Слуга в ливрее Freeman’s Arms открыл дверь кареты, запряженной четверкой гнедых, кровных лошадей.
— Посмотрим, милый, — улыбнулась Салли, расправляя шелковые, цвета граната юбки, качнув широкополой, — по новой моде, — шляпой, украшенной букетиком роз. На шее цвета карамели переливалось ожерелье из рубинов с бриллиантами, длинные пальцы сверкали кольцами. «Может быть, — она погладила сына по голове, — все изменится».
— Изменится, — горько повторила Салли, откидываясь на спинку сиденья. «Мальчик такой способный, особенно к языкам, как и отец его. Уже и по-французски говорит, и по-немецки…, Для гостиницы это, конечно, хорошо, и математика тоже поможет, но ведь никогда в жизни он не пойдет учиться. Нет университетов для черных.
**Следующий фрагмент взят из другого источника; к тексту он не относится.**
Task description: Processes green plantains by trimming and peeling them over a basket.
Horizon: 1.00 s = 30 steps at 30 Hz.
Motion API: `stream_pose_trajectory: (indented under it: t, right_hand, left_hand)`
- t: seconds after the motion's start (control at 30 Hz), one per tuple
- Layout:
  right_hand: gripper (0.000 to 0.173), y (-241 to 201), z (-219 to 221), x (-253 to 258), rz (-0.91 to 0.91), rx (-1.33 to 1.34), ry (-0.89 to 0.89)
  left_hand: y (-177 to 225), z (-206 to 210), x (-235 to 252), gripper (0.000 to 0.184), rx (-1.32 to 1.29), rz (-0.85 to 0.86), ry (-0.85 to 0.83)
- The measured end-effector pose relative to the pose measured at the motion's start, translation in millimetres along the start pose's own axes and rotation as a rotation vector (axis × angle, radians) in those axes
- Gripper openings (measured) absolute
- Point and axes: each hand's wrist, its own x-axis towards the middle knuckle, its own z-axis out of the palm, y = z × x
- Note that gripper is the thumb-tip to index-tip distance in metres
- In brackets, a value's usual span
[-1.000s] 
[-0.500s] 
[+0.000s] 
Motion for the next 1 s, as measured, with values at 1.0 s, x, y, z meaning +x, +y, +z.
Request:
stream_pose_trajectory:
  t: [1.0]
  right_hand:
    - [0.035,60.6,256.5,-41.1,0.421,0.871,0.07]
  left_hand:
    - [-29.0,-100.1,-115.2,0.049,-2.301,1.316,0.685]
Может быть, — она повертела на пальце кольцо, — поговорить с Дэниелом, как он приедет…, На юге, Марта рассказывала, многие плантаторы сейчас стали цветных сыновей освобождать, учителей им нанимают. Если бы колледж для таких детей, как Нат, открыть…»
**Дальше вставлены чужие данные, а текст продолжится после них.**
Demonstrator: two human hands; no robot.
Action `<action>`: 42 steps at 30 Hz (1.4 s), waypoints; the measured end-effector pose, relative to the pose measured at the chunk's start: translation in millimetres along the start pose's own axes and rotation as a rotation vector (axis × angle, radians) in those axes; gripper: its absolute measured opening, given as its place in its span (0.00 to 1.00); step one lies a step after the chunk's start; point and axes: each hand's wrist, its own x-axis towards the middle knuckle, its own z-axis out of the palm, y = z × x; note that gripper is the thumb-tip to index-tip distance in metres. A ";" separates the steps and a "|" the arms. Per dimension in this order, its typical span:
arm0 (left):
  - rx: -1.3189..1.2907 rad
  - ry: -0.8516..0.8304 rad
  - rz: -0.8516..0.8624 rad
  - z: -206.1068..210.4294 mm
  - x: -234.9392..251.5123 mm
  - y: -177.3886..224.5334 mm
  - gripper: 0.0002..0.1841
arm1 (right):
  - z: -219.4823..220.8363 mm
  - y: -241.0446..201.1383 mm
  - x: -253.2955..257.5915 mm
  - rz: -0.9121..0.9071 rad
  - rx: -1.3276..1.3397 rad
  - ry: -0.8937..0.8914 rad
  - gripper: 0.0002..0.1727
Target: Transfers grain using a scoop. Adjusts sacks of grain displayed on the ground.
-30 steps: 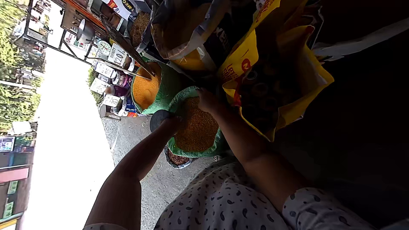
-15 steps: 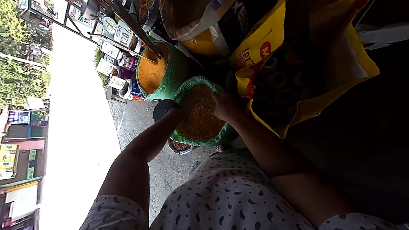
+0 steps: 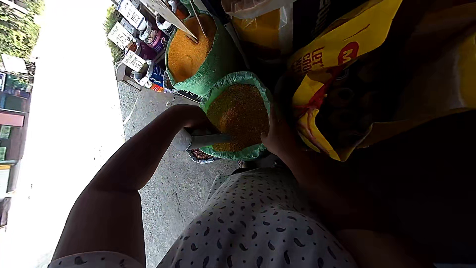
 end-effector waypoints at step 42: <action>-0.975 0.292 0.127 99.1 -72.0 -112.6 0.10 | 15.9 16.2 -26.1 0.120 0.852 0.204 0.43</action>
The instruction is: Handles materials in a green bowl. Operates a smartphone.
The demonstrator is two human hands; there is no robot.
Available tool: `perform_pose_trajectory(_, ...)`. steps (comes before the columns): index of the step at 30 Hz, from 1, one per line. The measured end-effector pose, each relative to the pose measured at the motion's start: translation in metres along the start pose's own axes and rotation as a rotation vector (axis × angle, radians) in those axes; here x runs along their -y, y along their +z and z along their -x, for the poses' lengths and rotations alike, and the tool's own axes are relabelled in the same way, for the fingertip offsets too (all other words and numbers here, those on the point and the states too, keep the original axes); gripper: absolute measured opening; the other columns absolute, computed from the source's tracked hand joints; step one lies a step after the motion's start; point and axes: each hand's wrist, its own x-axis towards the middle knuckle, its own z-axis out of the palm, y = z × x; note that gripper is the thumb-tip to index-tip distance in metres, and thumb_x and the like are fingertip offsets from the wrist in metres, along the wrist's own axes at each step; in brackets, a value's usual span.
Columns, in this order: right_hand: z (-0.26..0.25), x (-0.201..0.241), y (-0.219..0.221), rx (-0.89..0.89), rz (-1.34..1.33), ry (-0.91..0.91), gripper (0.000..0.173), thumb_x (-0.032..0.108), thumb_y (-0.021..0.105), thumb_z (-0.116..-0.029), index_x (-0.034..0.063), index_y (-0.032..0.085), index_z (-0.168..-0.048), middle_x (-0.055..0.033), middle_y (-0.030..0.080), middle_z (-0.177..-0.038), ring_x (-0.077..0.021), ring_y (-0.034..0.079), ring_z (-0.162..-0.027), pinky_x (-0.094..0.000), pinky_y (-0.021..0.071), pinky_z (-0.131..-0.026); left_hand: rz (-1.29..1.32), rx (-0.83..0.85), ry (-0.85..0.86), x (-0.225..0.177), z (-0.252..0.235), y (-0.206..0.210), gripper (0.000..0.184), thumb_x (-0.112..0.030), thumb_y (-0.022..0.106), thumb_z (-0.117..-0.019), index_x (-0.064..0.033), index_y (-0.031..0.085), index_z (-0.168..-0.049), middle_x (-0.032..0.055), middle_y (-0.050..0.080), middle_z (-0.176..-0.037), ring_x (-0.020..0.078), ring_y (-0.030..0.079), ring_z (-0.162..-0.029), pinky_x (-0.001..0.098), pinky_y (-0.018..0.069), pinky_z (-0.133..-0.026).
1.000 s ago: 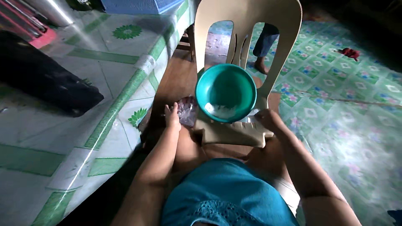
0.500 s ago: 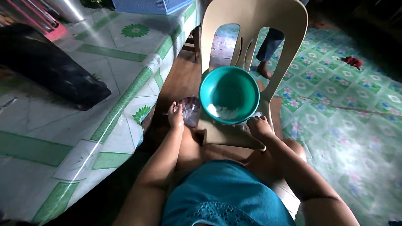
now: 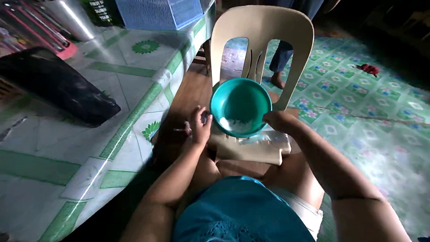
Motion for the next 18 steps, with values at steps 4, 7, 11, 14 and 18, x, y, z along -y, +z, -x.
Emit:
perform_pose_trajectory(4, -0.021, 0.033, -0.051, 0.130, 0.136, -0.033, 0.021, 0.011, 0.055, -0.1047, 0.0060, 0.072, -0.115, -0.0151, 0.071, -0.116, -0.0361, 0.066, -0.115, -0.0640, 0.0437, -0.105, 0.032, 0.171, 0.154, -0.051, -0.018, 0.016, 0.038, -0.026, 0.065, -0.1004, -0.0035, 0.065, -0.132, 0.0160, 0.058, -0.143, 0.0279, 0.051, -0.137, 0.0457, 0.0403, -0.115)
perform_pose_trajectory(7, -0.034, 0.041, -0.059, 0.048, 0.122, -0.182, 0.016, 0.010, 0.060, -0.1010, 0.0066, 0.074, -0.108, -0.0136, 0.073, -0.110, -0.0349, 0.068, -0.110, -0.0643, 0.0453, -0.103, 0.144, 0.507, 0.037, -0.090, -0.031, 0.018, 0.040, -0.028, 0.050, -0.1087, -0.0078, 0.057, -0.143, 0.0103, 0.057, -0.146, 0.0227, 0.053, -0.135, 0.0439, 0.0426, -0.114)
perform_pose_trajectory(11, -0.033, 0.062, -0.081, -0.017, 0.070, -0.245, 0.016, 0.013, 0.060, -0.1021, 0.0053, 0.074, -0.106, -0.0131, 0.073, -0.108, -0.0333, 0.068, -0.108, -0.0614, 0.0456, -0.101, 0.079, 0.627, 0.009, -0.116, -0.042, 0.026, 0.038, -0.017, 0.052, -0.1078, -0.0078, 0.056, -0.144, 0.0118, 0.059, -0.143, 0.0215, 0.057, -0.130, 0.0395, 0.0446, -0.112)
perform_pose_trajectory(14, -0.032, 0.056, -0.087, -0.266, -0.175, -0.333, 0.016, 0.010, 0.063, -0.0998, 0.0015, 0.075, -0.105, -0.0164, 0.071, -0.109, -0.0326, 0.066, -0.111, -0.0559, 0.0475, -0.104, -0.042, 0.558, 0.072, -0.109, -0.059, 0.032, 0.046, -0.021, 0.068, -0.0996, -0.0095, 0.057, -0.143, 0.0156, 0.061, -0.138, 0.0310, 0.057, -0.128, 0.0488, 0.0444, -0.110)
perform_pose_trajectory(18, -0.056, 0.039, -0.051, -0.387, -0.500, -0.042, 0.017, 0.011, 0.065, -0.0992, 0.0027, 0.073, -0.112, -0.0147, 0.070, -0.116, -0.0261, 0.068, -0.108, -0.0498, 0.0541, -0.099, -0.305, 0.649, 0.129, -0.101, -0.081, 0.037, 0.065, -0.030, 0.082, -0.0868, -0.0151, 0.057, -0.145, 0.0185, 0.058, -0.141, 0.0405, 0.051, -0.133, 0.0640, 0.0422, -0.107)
— Господи, — вздохнула Салли, — только бы Марта на юг не ездила. Спрашиваешь ее — смеется, и целует меня. Что она замуж не выйдет, так это ладно. Черных мужчин, как она, и нет вовсе, а с белым она жить не будет, гордая девочка. Не то, что я, — Салли дернула уголком красивого рта.
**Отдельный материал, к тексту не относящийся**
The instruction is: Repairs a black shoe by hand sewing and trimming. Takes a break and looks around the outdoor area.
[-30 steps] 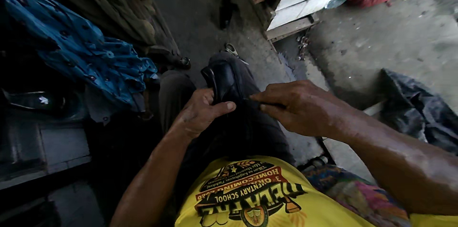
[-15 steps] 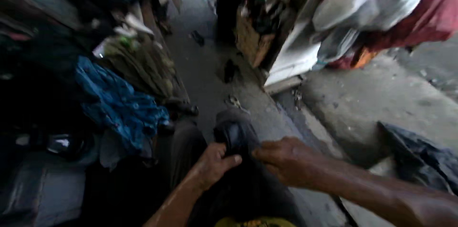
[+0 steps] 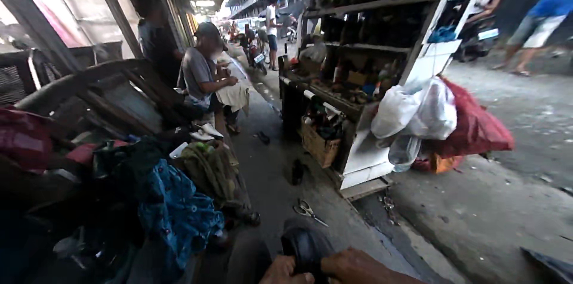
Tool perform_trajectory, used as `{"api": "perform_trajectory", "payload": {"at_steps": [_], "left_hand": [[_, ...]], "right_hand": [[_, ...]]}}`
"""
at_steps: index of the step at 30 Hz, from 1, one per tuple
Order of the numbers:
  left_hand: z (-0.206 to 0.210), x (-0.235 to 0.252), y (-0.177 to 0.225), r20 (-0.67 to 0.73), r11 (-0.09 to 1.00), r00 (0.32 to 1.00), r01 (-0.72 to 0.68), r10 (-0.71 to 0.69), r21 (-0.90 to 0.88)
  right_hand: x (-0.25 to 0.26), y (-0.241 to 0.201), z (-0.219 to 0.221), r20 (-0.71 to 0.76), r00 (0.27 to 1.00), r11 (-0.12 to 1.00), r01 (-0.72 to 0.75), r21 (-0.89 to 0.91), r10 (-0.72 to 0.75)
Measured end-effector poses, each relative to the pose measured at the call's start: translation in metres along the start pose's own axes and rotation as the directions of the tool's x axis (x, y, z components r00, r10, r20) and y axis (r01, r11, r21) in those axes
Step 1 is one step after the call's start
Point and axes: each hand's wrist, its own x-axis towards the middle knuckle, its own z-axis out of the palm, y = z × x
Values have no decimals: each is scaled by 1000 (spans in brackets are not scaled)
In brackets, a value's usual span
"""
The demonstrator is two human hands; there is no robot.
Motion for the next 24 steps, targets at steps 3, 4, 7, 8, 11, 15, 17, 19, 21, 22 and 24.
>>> {"api": "perform_trajectory", "payload": {"at_steps": [3,4,7,8,11,15,17,19,21,22,24], "left_hand": [[-4,-10,5,2,1000,1000,-7,7,28],[-7,-14,7,-13,999,1000,-22,23,28],[-33,-21,7,-219,997,973,-80,75,-14],[-48,-23,6,-313,996,946,-94,90,2],[-97,-26,6,-545,908,814,56,199,416],[-80,-25,20,-384,670,871,91,305,737],[-45,-18,22,-137,693,940,-126,312,710],[-22,-4,16,102,707,957,-270,271,654],[-15,9,14,246,674,966,-237,84,700],[-16,14,16,276,665,961,-203,-5,718],[-18,17,22,285,658,954,-155,-95,737]], "right_hand": [[-4,-11,-11,75,997,999,-33,34,30],[-7,-14,-11,47,999,998,-29,52,26],[-17,-12,-4,-46,998,996,-33,79,37],[-20,-10,-4,-42,997,993,-57,101,62],[-25,-2,-5,24,989,981,-149,123,147],[-20,-3,-9,125,969,972,-223,79,212],[-16,-3,-9,142,970,975,-209,73,197],[-12,-2,-7,122,977,979,-186,82,176],[-11,1,-3,98,982,982,-168,91,159],[-11,2,-3,103,980,979,-181,94,171],[-12,1,-6,119,973,973,-209,102,196]]}}
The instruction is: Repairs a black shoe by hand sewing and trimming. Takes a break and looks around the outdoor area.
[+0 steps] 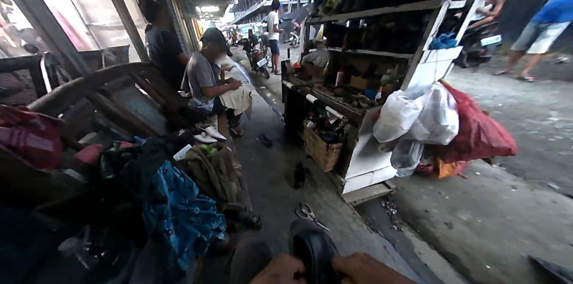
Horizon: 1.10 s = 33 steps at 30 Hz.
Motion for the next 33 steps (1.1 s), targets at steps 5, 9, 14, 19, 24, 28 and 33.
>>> {"api": "perform_trajectory", "payload": {"at_steps": [5,9,14,19,24,28,33], "left_hand": [[-7,-7,-1,35,998,999,-22,20,52],[-2,-7,2,0,996,997,-75,75,45],[-12,-4,7,203,997,979,-2,-13,73],[-13,-3,3,139,1000,990,7,-7,-2],[-15,-16,1,-192,999,981,-37,38,9],[-16,-29,-1,-301,884,925,-329,231,-333],[7,-15,-10,-247,525,965,-254,84,-813]], "right_hand": [[-3,2,2,-40,999,997,31,70,-28],[-2,4,4,-45,998,996,38,86,-34],[0,8,9,-67,996,995,61,83,-56],[-1,6,11,-114,992,993,59,105,-47],[-3,13,12,-112,994,992,34,121,-20],[-1,17,15,-123,992,995,35,91,-24],[4,22,14,-106,992,994,75,85,-66]]}}
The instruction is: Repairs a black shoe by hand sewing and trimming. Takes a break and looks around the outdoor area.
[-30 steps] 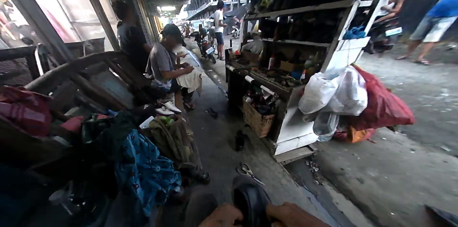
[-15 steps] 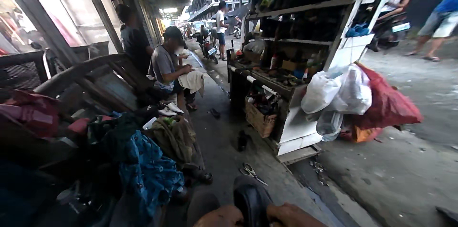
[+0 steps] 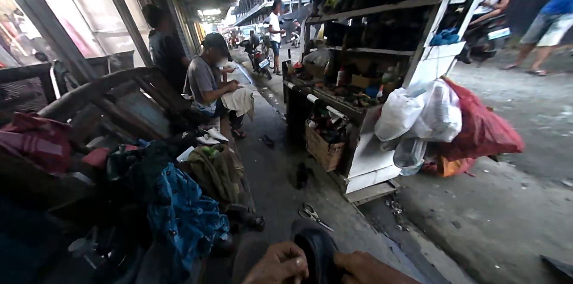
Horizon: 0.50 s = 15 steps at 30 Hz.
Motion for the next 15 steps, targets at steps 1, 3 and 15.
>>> {"api": "perform_trajectory", "payload": {"at_steps": [1,3,15], "left_hand": [[5,2,0,-81,989,996,37,-26,140],[18,8,8,-165,828,985,132,-49,545],[30,25,5,-16,735,961,222,-277,641]], "right_hand": [[0,-2,-2,16,1000,1000,-10,19,9],[-1,-7,-7,68,997,998,-51,48,47],[-10,-2,11,-97,995,994,-23,110,34]]}}
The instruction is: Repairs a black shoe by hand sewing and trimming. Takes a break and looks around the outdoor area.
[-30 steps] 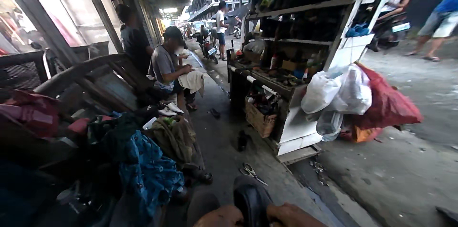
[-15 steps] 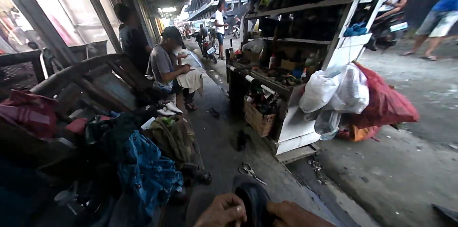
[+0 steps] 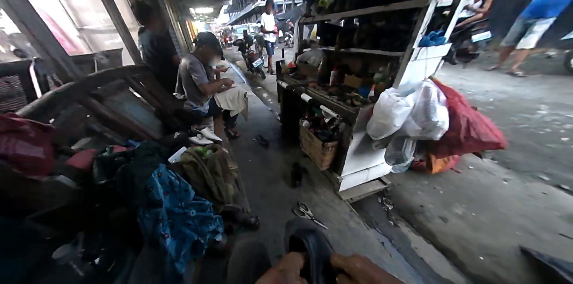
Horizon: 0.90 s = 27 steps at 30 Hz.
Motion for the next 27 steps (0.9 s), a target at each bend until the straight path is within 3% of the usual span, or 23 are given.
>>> {"api": "perform_trajectory", "payload": {"at_steps": [3,5,10,12,15,17,19,21,24,27], "left_hand": [[5,0,-5,1,999,999,-49,49,5],[8,1,-7,-17,997,997,-73,74,19],[7,1,-1,-75,996,997,32,-26,80],[7,-1,0,-127,999,992,2,5,52],[4,2,1,-219,995,975,19,-40,-99],[3,3,-12,-236,966,966,40,-102,-254],[5,1,-30,-225,944,973,-21,-57,-329],[6,-1,-41,-211,927,975,-135,63,-349],[6,0,-48,-174,885,967,-240,184,-399],[5,0,-43,-192,931,972,-188,132,-313]], "right_hand": [[-9,6,7,-33,999,999,-41,-19,40],[-17,16,15,-132,990,997,-53,-47,47],[-32,36,-8,-402,889,974,-225,34,219],[-39,39,-13,-455,855,967,-244,72,249],[-44,33,-10,-345,878,922,-223,317,331],[-47,24,-2,-199,913,778,-173,604,357],[-49,13,7,-82,963,609,-96,787,257],[-50,5,15,-27,997,542,-17,840,74],[-47,-2,19,-36,997,668,76,740,-74],[-46,8,15,-45,995,789,101,606,-92]]}}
— Как это матушка перед смертью сказала — пусть он в завещании тебя с Натом обеспечит, а я свой долг перед Господом выполнила, дитя его выпестовала. Уже обеспечил, — Салли вспомнила ласковый голос Дэниела:
— Вот купчая на землю, она теперь в вечном владении у тебя. Вот бумаги — вклад Ната лежит в банке Стэйт-стрит, контора Тедди будет им управлять, — он улыбнулся и поцеловал ее в лоб.
— И конечно, — добавил Дэниел, обнимая ее за плечи, — я буду оплачивать учителей, возить вас на воды, в Саратогу….- он провел губами по ее шее. Салли, обнимая его, прижимая к себе, поняла: «Он никогда не разведется. Даже если Констанца уйдет к этому Гамильтону — Дэниел никогда на мне не женится, никогда».
Кованые ворота открылись, карета въехала на мощеный, с клумбами и фонтаном, двор гостиницы. Салли, как всегда, заворожено посмотрела на изящный, с колоннами, каменный, дом.
— Четыре этажа, — вздохнула она, — сорок комнат, два апартамента, одних слуг шесть десятков. Повара все французы, лучшие винные погреба в Бостоне….
Она приняла руку портье и прошла в заботливо открытые, тяжелые, дубовые двери. «Беги, милый, — сказала она Нату, стягивая перчатки, — месье Жирар, должно быть, уже здесь».
— Мама, — Нат указал на стол, где раскладывали афишки о концертах и благотворительных базарах, — там что-то новое.
Салли взяла стопку листов: «В Первой Баптистской Церкви — вечер в поддержку наших братьев на юге. Выступают известные аболиционисты, после лекции будут разыграны отрывки из пьес Шекспира. Вход — двадцать центов».
— Непременно посмотрим, — она ласково улыбнулась сыну и проводила глазами его темные волосы: «Надо же, черные на сцене выступают. Я и не слышала о таком никогда».
Нат взбежал по боковой лестнице, что шла в их семейное крыло. Салли, подойдя к сланцевой доске, что стояла рядом с конторкой красного дерева, стала рассеянно читать список новых гостей.
— Мистер и миссис Джонсон, Спрингфилд, майор Мак-Эндрю и семья, Нью-Йорк, миссис Горовиц с сыном, Вашингтон, — Салли услышала знакомый голос: «Милая!»
Эстер — маленькая, худенькая, в роскошном, аметистовом шелке, блистающая драгоценностями, — расцеловала ее в обе щеки.
— Нам дали апартамент, — смешливо сказала женщина, — как я у тебя и просила. Мы ведь здесь до конца лета, — она опустилась на бархатный диванчик.
— Сегодня у меня пообедаете, в моем крыле, — Салли присела рядом. «Я распоряжусь насчет новой посуды, пошлю к мистеру Голдбергу за мясом, вином — не волнуйся».